Hakeme ihtiyacımız yok
Her maça, ırkçılığın ve mukaddesatçılığın kalıp cümlesiyle çıkılıyor: Tanrı Türk'ü Korusun! Alt tarafı bir maça nezaret eden hakem rakip lehine hatalı bir karar verdiğinde yeri göğü inletenler, Tanrı'nın kendilerini kayıracağına güveniyorlar.

Osmanlı fetihçiliği sayesinde, çoğu maça "haydi aslanlar, bir daha!" diye yaklaşabilme şansını da buluyor sık sık medya. Elemelerde Malta'ya Turgut Reis'in intikamını almaya gönderdikleri takım, yine 1565'te olduğu gibi ardına baka baka geri dönmüştü ama, gruptan çıkıp yarı finale de kalınca, yine Viyana kapılarına dayandırıldılar. Neslin deden, ceddin baban'larla... Maça çıkılmayacak, küffara hücum eylenecek!

Kaderin cilvesi mi, takdir-i ilahi mi bilinmez, takımın teknik direktörünün adı Fatih olarak denk gelince, medyanın müthiş bir yaratıcılıkla göndermeleri, manşetlerde en çok rastlanan şey oldu. "Fatih'in aslanları!" Sonra, nedendir bilinmez, sultanlık verdikleri adam, ilk çarpışmayı kaybedince mırın kırın eden tebasına "seferden dönende, gazabımdan korkun bre!" diye kükreyince, şaşırdılar...

Futbolla değil mucizeyle
"Türkiye bu maçı nasıl kazanır" sorusuna, futbolun kalemlerinin verdiği, "iman kuvvetiyle, Türk'ün asil kanıyla" yanıtı, her ne kadar, bir tek futbollarıyla kazanamazlar anlamına geliyorsa da, eğrisi doğrusuna denk gelip mucizeler yaşandıkça, millî birlik ve beraberlik günlerinde kolayca yutturuluyordu işte.

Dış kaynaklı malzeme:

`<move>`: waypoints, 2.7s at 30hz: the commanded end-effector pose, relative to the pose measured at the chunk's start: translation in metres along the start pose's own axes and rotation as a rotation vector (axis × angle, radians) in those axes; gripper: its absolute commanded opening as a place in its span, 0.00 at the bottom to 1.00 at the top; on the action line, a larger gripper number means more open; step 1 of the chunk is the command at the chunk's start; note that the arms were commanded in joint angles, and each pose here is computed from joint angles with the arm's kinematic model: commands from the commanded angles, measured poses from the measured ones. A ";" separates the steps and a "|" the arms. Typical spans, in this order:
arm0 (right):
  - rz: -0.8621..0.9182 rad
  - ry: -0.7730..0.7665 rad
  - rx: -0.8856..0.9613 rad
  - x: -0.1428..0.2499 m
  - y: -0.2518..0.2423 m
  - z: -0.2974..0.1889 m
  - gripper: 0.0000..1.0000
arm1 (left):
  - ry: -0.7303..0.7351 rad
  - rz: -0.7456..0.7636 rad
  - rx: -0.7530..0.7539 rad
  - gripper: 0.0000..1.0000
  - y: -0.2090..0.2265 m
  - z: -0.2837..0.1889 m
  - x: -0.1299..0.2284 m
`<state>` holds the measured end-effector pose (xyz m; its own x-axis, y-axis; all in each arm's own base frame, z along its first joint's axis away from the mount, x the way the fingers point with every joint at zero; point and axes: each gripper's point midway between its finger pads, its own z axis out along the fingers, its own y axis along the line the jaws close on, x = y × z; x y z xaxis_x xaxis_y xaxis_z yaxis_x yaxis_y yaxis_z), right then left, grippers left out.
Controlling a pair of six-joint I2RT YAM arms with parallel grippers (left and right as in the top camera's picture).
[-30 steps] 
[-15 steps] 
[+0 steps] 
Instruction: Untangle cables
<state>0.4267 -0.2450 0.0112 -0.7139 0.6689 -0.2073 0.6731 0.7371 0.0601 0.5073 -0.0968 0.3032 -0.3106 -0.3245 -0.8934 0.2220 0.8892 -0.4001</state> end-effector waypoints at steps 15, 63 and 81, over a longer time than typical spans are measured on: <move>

Henüz toy bir yorumcu olan Sergen Yalçın, köşesinde "Bu balla final oynarız" yazdığında, "vurun kellesini!" fetvası gelmediyse, şanslıydı... Herkesin ortak fikri olan "mucizeler yaratan takım" olmayı, "bal" banalliğiyle kirletmemek lazımdı. Mucizeye kimin ihtiyacı vardır, ya da, bir takımın elde ettiği başarı mucize diye adlandırılıyorsa, bu, normal koşullarda başarılı olamayız itirafı değil midir soruları orta yerde duruyordu ya, önemli değildi. İman dolu göğüslere, nifak yerleşmemeliydi!

Yüce bir millet oluşa inanma hezeyanı, futbola damgasını vuran erkekegemen söylemle de birleşiyor, işin endazesi burada da kaçıyordu iyice. En galiz cinsel göndermelerle, maçın yapılacağı ulusun hayali kadınlarıyla yapılan hayali görüşmelerle, milliyetçi muhafazakâr tabloya, bir fallus yerleşiyordu. Eğer Almanya ile oynanacak yarı final maçı öncesi, sayfalarda, vazgeçilmez yabancı turist kadın "Helga" figürü belirirse, kimse şaşırmasın...

Tanrı Türk'ü kazanmaktan korusun
Tanrı her ne kadar Türkler'i kayırıyorduysa da, o yüce ırk, AB kapılarında el açarken pek işe karışmıyordu. Unakıtan, yabancı sermayeye, "sorunları millî takım gibi son anda çözeriz" diye güvenceler vermekle meşguldü. İktisadi Kalkınma Vakfı Yönetim Kurulu Başkanı Haluk Kabaalioğlu, "bizim maçta yendiğimiz Hırvatistan, AB görüşmelerinde 20-8 ileride" diye hayıflanmaktaydı...

Geleneksel "at, avrat, silah" üçlüsü, futbolcuların kanlarına yapılan göndermeyle yarış atına çevrilmeleri sonucu at karşılaştığımız ülkelere cinsel sataşmalarla kadın açısından tamamlanıyordu. Silah da, her kazanılan maç sonrası sokak terörünün parçası olarak devreye giriyordu. Artan silahlı kutlama düzeyine bakılırsa, Hıncal Uluç'un değindiği gibi, "Tanrı, Türk'ü" kupayı kazanmaktan "koru"malıydı!